Using the listing below, set down each line from the line containing "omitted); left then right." through the line containing "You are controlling", both ends included, exactly and with nothing added.

PROVIDED ENTRIES →
----------

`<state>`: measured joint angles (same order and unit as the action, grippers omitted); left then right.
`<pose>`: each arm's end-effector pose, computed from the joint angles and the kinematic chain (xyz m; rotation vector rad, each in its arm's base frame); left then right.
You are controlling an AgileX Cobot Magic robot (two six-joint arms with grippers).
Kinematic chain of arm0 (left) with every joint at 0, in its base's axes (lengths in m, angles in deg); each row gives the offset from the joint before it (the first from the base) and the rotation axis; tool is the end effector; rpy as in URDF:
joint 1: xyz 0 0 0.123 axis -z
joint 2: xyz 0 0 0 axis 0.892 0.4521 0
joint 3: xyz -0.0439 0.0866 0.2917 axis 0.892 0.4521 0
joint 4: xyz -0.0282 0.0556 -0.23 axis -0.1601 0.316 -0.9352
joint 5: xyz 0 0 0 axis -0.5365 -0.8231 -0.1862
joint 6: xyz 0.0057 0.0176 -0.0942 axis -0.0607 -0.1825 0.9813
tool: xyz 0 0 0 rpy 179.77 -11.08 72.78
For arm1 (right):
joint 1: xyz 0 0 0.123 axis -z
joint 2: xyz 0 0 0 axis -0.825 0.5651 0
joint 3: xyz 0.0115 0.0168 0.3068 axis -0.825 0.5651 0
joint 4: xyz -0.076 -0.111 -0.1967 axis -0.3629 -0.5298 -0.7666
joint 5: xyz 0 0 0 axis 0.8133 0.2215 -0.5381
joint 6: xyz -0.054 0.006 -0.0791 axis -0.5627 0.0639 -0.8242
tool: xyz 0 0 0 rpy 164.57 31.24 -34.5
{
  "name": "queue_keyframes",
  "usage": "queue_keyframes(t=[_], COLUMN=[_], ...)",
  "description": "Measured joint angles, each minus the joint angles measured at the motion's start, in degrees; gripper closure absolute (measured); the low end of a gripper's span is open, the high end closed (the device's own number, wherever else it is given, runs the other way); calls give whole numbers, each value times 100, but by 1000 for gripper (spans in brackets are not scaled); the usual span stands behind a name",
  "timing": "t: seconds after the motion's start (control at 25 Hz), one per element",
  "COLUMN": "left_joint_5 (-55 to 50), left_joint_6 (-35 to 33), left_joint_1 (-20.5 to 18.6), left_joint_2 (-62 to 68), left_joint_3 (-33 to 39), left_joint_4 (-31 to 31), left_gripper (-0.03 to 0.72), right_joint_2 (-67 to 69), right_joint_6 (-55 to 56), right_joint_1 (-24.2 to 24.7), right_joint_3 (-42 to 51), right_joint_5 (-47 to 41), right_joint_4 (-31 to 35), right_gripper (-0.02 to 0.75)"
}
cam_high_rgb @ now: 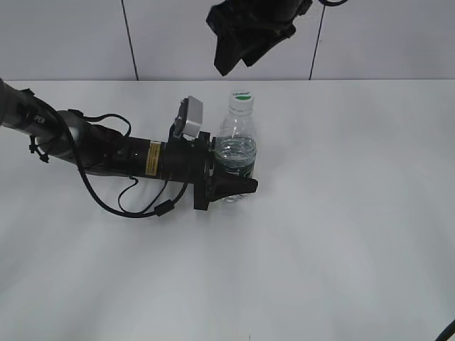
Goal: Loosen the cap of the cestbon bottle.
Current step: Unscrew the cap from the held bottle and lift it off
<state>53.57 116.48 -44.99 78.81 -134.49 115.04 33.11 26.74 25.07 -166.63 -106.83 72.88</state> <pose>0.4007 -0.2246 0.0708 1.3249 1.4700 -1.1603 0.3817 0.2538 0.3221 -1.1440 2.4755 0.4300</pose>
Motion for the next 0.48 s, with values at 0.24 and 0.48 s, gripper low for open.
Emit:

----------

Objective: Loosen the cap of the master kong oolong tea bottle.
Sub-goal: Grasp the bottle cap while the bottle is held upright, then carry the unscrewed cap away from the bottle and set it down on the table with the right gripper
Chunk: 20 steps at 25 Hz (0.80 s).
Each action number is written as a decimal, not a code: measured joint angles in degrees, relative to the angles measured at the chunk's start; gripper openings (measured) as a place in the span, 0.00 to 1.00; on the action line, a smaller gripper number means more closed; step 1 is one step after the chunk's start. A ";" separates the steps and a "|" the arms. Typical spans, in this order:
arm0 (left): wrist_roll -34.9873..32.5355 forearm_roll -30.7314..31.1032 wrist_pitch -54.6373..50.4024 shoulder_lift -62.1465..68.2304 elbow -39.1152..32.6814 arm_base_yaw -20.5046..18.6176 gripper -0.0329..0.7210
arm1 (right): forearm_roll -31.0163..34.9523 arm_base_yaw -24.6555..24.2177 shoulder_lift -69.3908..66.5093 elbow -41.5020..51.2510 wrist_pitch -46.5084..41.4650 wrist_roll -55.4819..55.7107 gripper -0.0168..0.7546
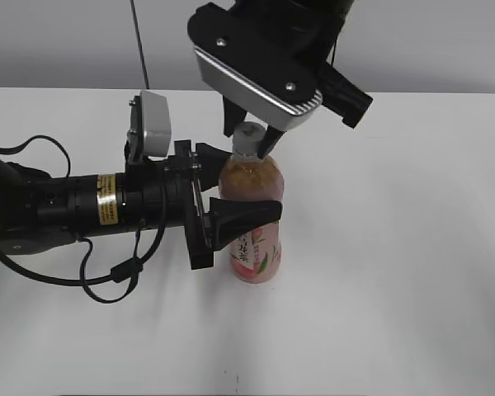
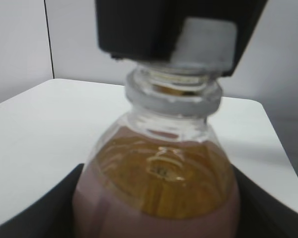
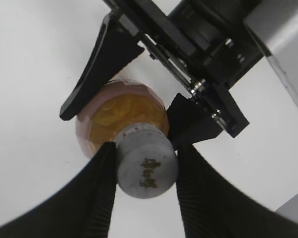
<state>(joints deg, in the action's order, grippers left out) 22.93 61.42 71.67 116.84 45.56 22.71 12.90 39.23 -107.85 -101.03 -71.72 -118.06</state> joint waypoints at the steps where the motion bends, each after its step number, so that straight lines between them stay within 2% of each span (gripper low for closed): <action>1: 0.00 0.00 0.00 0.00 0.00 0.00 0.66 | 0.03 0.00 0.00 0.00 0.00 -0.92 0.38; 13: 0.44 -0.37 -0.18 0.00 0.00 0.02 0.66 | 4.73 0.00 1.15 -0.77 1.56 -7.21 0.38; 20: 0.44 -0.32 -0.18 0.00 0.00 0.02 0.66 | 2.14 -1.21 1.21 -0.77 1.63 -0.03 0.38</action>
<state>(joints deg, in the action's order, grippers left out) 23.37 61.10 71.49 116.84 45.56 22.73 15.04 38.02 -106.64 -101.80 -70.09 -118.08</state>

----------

RESPONSE AREA →
`<state>`: measured joint angles (same order and unit as the action, grippers omitted); left then right.
`<pose>`: each arm's end-effector pose, computed from the joint angles and the kinematic chain (xyz m; rotation vector rad, each in its arm's base frame); left then right.
You are controlling an AgileX Cobot Magic robot (two six-joint arms with grippers).

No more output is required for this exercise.